L'histoire :
A bord du paquebot qui rejoint New York, Henry fait goûter aux autres passagers son talent génial de musicien. Au point même de donner envie à une artiste capricieuse de le garder auprès d’elle pour qu’il fasse carrière. Mais Henry n’est pas tenté et il retiendra surtout de ce voyage la rencontre avec un steward noir. Celui-ci, en cachette, s’est emparé de son piano pour y jouer une musique insolite, à la fois triste et gaie… Bien des années plus tard, deux guerres ont passé et Henry n’a pas fait carrière. Il donne des cours de piano. L’un de ses élèves n’est autre que Louis, son fils. Le gamin semble peu amateur de l’instrument. Il préfère écouter son père se souvenir du temps où il partait pour l’Amérique donner des concerts, ou le suivre au café du coin, pour retrouver de vieux copains. Des amis qui ont parfois des propos étranges, qui froissent le père et que Louis a du mal à interpréter. Et puis un matin, le téléphone sonne. Henry a fait une crise cardiaque. Louis doit se rendre à hôpital pour partager les derniers instants de son papa… et l’entendre lui souffler qu’il lui lègue son piano.

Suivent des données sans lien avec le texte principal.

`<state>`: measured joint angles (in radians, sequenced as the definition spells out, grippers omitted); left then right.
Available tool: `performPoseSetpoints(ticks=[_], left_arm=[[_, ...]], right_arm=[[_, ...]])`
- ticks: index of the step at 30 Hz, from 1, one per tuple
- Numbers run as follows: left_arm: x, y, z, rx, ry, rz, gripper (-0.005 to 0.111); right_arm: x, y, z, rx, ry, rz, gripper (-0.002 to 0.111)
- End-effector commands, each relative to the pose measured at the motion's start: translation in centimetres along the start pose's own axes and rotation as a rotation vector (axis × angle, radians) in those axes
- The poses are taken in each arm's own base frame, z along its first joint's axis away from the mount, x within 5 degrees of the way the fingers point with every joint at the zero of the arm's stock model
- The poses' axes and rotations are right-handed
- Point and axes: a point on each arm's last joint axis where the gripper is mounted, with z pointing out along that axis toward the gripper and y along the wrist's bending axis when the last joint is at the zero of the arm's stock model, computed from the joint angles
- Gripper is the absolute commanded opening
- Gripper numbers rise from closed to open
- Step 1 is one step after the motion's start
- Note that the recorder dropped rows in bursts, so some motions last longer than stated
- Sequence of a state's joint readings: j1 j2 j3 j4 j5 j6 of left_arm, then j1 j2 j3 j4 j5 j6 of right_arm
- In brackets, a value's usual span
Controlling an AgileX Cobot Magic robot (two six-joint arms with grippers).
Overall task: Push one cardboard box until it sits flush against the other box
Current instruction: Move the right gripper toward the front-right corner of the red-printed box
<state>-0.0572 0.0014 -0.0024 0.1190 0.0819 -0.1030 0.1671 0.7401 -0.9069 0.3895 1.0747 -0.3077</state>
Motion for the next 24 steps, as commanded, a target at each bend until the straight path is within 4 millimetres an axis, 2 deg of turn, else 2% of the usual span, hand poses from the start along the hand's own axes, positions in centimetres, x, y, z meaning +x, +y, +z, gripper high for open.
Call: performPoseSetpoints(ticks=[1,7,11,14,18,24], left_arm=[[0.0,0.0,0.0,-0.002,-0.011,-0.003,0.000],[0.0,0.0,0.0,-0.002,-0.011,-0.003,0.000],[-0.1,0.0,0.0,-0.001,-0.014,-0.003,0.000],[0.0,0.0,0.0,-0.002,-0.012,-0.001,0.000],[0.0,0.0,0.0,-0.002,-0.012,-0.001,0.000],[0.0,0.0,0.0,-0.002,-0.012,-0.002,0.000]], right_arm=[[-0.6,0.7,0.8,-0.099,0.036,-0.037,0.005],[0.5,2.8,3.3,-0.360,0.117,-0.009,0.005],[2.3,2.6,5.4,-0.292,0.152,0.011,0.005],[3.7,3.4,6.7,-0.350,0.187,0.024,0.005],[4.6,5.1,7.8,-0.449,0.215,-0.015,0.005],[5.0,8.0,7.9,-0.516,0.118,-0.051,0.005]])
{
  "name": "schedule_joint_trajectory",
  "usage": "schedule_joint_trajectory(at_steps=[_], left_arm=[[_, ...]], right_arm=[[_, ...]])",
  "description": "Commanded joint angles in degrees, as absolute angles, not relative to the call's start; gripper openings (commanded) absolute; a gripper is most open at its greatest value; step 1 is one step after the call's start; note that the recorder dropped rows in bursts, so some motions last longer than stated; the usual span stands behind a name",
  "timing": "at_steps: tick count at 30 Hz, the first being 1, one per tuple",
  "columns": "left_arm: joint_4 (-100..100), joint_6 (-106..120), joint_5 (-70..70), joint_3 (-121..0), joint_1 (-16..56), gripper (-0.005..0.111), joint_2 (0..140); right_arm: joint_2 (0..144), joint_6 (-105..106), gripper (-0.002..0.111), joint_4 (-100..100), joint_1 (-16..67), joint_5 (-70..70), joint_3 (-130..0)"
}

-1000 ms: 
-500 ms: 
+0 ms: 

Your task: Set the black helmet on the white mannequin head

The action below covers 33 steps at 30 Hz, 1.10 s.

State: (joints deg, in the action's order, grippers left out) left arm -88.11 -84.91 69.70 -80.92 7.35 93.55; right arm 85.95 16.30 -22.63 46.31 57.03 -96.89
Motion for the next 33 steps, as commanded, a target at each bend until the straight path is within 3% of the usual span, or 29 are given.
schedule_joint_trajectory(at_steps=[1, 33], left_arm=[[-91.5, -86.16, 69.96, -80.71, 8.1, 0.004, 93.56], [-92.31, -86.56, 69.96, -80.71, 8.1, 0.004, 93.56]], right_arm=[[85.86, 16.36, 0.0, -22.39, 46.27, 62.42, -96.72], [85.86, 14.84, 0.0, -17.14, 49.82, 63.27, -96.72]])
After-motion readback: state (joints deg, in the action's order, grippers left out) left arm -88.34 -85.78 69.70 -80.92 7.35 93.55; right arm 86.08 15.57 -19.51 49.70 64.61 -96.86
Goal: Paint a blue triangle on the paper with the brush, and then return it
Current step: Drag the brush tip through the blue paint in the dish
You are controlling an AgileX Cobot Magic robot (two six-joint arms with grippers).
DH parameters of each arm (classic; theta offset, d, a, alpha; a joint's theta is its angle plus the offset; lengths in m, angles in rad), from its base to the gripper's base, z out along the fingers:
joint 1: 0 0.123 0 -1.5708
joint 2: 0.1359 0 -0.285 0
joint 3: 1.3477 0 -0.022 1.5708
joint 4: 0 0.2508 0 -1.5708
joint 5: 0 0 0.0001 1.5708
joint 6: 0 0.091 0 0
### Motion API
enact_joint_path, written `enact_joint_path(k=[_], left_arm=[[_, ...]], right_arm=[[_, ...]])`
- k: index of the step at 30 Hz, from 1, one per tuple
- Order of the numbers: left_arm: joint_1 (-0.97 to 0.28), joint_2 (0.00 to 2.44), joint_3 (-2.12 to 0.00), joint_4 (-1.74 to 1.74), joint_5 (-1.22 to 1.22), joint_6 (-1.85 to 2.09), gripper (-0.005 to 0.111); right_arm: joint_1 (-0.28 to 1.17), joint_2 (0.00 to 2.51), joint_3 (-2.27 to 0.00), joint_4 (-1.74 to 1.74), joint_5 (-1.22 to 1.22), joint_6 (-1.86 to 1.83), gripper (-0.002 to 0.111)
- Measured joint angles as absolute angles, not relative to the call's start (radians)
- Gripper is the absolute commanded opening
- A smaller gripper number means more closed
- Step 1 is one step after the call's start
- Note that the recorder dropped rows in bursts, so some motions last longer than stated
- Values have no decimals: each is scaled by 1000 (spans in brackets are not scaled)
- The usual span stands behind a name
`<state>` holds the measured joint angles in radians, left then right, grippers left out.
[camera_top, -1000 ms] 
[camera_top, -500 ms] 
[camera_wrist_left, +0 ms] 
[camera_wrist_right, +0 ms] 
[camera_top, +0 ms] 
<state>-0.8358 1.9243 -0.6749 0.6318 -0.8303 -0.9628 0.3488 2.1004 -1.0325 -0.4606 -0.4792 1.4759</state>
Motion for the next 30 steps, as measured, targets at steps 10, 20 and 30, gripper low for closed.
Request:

Ce qu'on en pense sur la planète BD :
En cinq mouvements et un piano, effleurant le papier d’un noir et blanc souvent esquissé, Louis Joos évoque son père. Pas de voix off chargée de commenter ou d’exprimer de quelconques sentiments. Mais des tranches de vie, doucement posées par un trait dont la profondeur construit l’émotion. Beaucoup de pudeur donc, de sobriété, pour comprendre comment lui-même s’est construit, à travers ce père presque inconnu. L’artiste nous propose ainsi de cerner le processus de sa réceptivité artistique, l’importance de la musique, la nécessité du dessin. Il y a, au-delà, le vide créé par l’absence de ce père disparu trop vite : les questions, les mystères fantasmés qui restent en suspens, le besoin impérieux de le retrouver dans chacun des gestes entrepris, de sentir son éternelle présence. Un travail peut-être nécessaire pour admettre la transmission d’un héritage qui n’a pas eu le temps d’être formalisé. Pour se confier, Louis Joos choisit la force des silences, le filigrane, la pudeur, la retenue, en nous laissant le soin d’interpréter. Si la démarche dénote une extrême sensibilité, à force d’effleurer, elle nous éloigne un peu et ne parvient pas à nous toucher à la mesure de l’intention. Un album dont aurait voulu qu’il nous submerge d’émotion, tant sa force latente ne demandait qu’à être partagée.